(Beginning of SOURCE DATA)

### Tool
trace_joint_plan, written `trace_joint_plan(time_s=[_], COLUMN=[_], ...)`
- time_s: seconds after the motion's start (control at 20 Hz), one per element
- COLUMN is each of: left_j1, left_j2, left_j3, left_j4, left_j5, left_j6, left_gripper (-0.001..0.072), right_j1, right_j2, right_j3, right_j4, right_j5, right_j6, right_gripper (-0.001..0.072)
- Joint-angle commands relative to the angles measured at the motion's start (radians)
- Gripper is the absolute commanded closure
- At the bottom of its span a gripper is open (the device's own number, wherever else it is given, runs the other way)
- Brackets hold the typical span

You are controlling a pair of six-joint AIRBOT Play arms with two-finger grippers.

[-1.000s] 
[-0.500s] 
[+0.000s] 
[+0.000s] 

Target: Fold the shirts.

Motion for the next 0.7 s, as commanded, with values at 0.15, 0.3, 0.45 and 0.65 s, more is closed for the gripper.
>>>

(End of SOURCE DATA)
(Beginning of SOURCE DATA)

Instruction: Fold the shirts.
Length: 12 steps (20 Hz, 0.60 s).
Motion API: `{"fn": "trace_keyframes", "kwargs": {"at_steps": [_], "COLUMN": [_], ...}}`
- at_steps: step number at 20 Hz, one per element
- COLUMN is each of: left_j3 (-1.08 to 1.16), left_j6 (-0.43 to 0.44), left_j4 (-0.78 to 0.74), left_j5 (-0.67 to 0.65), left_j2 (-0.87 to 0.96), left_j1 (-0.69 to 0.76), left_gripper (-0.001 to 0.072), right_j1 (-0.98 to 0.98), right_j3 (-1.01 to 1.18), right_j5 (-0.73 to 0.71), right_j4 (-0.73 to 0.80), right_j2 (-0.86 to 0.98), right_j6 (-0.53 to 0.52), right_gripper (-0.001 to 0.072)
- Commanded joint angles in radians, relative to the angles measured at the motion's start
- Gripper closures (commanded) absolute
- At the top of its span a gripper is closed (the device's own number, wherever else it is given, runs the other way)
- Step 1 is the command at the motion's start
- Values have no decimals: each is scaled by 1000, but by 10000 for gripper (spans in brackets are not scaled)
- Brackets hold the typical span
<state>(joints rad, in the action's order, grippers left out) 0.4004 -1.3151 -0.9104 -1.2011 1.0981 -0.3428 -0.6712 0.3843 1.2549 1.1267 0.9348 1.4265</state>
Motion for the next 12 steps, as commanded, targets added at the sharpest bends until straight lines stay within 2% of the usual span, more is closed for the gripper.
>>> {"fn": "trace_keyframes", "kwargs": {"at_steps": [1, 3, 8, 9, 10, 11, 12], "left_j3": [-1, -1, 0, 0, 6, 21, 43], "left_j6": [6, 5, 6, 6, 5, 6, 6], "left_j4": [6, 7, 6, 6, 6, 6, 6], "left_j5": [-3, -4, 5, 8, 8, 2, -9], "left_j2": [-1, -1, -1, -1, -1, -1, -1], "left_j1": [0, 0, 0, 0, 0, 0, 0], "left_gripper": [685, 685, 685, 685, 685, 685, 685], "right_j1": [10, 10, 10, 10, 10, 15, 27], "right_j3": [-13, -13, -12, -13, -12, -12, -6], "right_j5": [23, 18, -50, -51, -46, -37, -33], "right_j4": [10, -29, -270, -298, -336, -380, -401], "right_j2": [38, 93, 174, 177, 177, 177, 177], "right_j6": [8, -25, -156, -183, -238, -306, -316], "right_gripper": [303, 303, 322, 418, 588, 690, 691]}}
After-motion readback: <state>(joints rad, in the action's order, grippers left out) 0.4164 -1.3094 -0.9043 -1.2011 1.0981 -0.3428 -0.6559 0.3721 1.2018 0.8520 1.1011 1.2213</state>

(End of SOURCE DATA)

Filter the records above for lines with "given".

- At the bottom of its span a gripper is open (the device's own number, wherever else it is given, runs the other way)
- At the top of its span a gripper is closed (the device's own number, wherever else it is given, runs the other way)

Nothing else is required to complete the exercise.